Task description ▸
Among the lines of data below, reproduce only those from the one with "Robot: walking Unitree" through the one with "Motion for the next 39", exactly as they stand, both ends included.

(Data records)

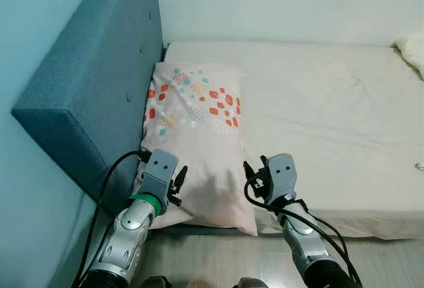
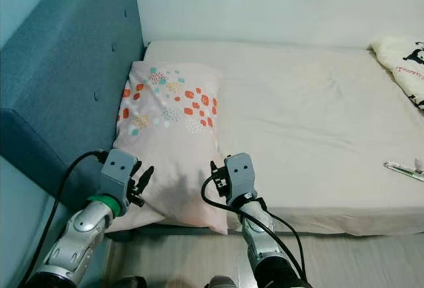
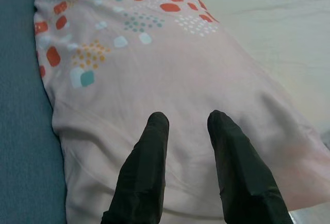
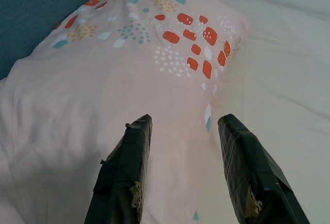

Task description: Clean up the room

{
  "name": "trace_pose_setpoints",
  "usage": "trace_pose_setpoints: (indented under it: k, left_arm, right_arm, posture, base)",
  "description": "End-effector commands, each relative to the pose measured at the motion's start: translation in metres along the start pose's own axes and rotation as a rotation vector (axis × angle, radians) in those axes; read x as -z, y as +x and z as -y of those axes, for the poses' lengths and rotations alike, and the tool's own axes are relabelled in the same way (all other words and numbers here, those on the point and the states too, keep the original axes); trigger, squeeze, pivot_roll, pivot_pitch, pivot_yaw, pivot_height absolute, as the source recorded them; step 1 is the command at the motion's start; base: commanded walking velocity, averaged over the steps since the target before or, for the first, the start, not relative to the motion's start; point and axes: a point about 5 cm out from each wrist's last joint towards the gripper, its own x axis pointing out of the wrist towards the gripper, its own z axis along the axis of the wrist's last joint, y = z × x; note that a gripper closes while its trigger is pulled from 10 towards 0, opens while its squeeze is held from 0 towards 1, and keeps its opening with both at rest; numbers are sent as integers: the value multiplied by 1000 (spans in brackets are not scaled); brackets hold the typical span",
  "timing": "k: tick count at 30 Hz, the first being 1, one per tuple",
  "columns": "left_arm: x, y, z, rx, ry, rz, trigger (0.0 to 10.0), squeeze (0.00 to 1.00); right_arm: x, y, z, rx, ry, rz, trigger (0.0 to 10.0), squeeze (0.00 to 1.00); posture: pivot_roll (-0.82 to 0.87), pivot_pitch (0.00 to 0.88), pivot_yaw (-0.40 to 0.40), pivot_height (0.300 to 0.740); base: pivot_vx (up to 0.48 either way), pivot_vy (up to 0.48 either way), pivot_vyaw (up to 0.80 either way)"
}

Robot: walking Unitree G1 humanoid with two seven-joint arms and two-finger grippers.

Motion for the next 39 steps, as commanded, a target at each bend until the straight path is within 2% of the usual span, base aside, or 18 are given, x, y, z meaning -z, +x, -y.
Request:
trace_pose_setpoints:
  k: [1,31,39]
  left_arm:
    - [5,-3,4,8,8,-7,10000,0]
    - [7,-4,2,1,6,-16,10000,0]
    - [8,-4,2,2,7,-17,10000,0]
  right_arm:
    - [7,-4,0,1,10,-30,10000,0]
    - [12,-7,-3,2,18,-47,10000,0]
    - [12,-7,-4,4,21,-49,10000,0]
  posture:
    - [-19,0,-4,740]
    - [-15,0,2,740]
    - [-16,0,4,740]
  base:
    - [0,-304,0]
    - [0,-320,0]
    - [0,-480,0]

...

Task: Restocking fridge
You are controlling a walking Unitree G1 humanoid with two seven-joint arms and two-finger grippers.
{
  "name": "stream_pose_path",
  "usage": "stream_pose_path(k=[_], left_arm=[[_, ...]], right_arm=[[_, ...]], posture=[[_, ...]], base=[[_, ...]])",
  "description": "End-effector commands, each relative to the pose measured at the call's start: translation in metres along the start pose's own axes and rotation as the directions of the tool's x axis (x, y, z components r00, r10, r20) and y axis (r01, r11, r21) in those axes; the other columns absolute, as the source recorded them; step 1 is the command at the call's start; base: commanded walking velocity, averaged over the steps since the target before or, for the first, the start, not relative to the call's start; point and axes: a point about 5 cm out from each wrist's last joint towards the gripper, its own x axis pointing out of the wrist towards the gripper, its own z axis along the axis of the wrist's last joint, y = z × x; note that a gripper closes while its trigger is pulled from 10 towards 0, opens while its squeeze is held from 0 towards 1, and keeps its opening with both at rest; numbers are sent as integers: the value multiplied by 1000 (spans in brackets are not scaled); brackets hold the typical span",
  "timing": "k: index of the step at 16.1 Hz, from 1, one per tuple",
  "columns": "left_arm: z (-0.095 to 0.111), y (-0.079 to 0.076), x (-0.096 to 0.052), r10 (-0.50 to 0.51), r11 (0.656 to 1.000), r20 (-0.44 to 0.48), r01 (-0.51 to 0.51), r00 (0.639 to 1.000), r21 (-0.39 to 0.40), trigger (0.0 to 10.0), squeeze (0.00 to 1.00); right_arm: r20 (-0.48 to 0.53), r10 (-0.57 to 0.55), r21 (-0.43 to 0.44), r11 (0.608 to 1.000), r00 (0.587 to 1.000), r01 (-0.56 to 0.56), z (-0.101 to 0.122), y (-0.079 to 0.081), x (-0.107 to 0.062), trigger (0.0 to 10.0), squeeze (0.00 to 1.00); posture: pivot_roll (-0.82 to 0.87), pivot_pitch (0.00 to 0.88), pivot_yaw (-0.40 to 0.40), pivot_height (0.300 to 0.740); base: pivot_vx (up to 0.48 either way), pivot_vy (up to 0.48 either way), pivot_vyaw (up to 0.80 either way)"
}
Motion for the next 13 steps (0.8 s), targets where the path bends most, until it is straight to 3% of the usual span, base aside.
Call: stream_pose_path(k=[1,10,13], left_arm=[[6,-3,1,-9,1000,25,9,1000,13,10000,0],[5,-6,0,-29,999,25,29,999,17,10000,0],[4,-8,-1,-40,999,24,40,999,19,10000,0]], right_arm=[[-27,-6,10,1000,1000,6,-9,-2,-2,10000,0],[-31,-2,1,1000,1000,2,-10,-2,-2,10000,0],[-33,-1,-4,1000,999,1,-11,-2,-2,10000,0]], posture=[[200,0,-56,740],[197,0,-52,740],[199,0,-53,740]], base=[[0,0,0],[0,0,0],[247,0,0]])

Solution for this problem ▸
Robot: walking Unitree G1 humanoid with two seven-joint arms and two-finger grippers.

Motion for the next 39 steps, as commanded, a target at each bend until the straight path is within 2% of the usual span, base aside, or 18 are given, x, y, z meaning -z, +x, -y.

Nothing further is needed for this exercise.